Problem description. Set down every entry exactly as it was written.

Stored dataset items
○ ○ ○ ○ ○

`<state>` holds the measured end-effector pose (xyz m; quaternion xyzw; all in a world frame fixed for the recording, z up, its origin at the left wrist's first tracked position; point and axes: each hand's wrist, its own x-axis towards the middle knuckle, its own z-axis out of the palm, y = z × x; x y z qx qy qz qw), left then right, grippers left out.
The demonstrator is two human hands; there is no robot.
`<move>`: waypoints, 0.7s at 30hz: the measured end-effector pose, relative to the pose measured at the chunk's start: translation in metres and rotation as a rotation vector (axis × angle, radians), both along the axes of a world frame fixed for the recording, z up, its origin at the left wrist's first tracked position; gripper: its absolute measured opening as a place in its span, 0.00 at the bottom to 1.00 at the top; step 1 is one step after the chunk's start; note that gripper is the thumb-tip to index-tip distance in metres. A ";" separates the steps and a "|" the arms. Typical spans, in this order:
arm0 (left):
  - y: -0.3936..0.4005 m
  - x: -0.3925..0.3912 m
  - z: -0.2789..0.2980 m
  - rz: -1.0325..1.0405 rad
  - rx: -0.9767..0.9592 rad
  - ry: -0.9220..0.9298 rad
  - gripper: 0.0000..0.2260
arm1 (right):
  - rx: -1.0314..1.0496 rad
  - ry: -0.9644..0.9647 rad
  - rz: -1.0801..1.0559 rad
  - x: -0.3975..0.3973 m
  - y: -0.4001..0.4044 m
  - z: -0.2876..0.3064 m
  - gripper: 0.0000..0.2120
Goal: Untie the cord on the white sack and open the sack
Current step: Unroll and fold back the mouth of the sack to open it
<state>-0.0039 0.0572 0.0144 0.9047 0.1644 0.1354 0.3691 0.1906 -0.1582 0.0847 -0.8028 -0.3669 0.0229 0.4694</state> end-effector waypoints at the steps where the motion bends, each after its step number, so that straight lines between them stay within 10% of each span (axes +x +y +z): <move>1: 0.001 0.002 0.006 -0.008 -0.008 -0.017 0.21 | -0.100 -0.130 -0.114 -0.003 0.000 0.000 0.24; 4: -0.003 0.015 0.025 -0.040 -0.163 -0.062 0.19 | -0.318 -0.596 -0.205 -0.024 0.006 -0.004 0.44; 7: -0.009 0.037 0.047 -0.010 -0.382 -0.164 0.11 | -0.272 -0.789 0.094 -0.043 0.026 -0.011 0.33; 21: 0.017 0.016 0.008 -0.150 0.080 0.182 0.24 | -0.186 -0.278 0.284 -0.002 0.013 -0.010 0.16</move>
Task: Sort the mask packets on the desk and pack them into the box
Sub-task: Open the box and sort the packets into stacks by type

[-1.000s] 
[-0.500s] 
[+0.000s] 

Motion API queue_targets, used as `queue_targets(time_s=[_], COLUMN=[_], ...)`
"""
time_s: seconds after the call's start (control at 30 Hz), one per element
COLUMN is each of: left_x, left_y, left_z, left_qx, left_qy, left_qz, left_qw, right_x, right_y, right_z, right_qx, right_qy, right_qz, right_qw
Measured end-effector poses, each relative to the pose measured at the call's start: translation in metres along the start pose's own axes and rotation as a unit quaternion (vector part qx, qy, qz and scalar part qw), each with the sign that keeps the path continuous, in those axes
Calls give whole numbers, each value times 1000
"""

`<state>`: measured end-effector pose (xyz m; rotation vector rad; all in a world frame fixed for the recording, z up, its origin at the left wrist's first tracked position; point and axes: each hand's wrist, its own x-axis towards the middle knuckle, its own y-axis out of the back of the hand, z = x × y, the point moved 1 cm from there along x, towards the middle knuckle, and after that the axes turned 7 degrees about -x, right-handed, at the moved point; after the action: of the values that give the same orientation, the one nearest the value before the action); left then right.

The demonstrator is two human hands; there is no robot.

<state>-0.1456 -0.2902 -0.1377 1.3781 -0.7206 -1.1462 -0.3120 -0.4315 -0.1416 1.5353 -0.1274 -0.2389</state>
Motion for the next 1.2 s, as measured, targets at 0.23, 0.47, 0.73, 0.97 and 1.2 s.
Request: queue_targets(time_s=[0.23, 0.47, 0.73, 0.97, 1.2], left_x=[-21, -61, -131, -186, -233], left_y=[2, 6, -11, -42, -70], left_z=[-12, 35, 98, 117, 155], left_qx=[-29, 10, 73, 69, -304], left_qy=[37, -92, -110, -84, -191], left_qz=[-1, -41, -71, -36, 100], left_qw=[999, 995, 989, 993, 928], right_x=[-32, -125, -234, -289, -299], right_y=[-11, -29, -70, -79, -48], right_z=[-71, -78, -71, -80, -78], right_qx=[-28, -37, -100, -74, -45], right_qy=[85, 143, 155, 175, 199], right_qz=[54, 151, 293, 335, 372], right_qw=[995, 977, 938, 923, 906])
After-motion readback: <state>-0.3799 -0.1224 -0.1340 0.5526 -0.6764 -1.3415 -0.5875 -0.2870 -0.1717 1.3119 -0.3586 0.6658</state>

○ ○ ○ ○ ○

Exercise result.
`<state>` holds the measured end-effector pose (xyz m; quaternion xyzw; all in a world frame fixed for the recording, z up, its origin at the left wrist's first tracked position; point and axes: each hand's wrist, its own x-axis towards the middle knuckle, its own z-axis out of the palm, y = z × x; x y z qx qy qz qw), left then right, grippers left out.
The demonstrator is two human hands; there is no robot.
`<move>`: waypoints, 0.7s at 30hz: the measured end-effector pose, relative to the pose measured at the chunk's start: translation in metres and rotation as a rotation vector (axis × angle, radians), both along the axes of a world frame fixed for the recording, z up, its origin at the left wrist's first tracked position; gripper: its absolute measured opening as a place in its span, 0.00 at the bottom to 1.00 at the top; step 1 is one step after the chunk's start; note that gripper is the thumb-tip to index-tip distance in metres. A ";" separates the steps and a "|" the arms. Typical spans, in this order:
arm0 (left):
  - y: -0.3936..0.4005 m
  - x: -0.3925..0.3912 m
  - z: -0.2789..0.2980 m
  - rz: -1.0325..1.0405 rad
  - rx: -0.9767..0.9592 rad
  - ry: -0.9220..0.9298 rad
  - gripper: 0.0000..0.2260
arm1 (right):
  - rx: -1.0314..1.0496 rad
  - ry: -0.9644..0.9647 rad
  - rz: -1.0801..1.0559 rad
  - x: -0.3975..0.3973 m
  - y: -0.4001..0.4044 m
  - z: -0.2876..0.3064 m
  - gripper: 0.0000..0.2120
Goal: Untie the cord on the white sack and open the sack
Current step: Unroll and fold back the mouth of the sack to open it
<state>-0.0039 0.0572 0.0144 0.9047 0.1644 0.1354 0.3691 0.1906 -0.1582 0.0847 -0.8028 -0.3669 0.0229 0.4694</state> end-effector waypoints at the steps where the motion bends, each after its step number, so that straight lines between them stay within 10% of each span (axes +x +y +z): <move>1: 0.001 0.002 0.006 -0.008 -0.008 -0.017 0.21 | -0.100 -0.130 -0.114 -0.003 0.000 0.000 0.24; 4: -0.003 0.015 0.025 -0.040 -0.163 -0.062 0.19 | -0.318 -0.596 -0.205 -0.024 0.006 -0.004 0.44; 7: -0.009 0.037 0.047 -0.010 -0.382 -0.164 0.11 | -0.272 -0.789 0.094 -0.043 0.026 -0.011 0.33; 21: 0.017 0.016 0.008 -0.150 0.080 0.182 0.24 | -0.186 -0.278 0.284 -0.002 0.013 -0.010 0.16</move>
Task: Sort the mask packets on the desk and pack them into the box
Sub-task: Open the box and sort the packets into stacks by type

[-1.000s] 
[-0.500s] 
[+0.000s] 

Motion API queue_targets, used as `queue_targets(time_s=[_], COLUMN=[_], ...)`
"""
time_s: seconds after the call's start (control at 30 Hz), one per element
COLUMN is each of: left_x, left_y, left_z, left_qx, left_qy, left_qz, left_qw, right_x, right_y, right_z, right_qx, right_qy, right_qz, right_qw
Measured end-effector poses, each relative to the pose measured at the call's start: translation in metres along the start pose's own axes and rotation as a unit quaternion (vector part qx, qy, qz and scalar part qw), each with the sign that keeps the path continuous, in those axes
Calls give whole numbers, each value times 1000
"""

`<state>`: measured end-effector pose (xyz m; rotation vector rad; all in a world frame fixed for the recording, z up, its origin at the left wrist's first tracked position; point and axes: each hand's wrist, its own x-axis towards the middle knuckle, its own y-axis out of the back of the hand, z = x × y, the point moved 1 cm from there along x, towards the middle knuckle, and after that the axes turned 7 degrees about -x, right-handed, at the moved point; after the action: of the values that give the same orientation, the one nearest the value before the action); left then right.

The demonstrator is two human hands; there is no robot.

<state>-0.1456 -0.2902 -0.1377 1.3781 -0.7206 -1.1462 -0.3120 -0.4315 -0.1416 1.5353 -0.1274 -0.2389</state>
Motion for the next 1.2 s, as measured, targets at 0.23, 0.47, 0.73, 0.97 and 1.2 s.
Request: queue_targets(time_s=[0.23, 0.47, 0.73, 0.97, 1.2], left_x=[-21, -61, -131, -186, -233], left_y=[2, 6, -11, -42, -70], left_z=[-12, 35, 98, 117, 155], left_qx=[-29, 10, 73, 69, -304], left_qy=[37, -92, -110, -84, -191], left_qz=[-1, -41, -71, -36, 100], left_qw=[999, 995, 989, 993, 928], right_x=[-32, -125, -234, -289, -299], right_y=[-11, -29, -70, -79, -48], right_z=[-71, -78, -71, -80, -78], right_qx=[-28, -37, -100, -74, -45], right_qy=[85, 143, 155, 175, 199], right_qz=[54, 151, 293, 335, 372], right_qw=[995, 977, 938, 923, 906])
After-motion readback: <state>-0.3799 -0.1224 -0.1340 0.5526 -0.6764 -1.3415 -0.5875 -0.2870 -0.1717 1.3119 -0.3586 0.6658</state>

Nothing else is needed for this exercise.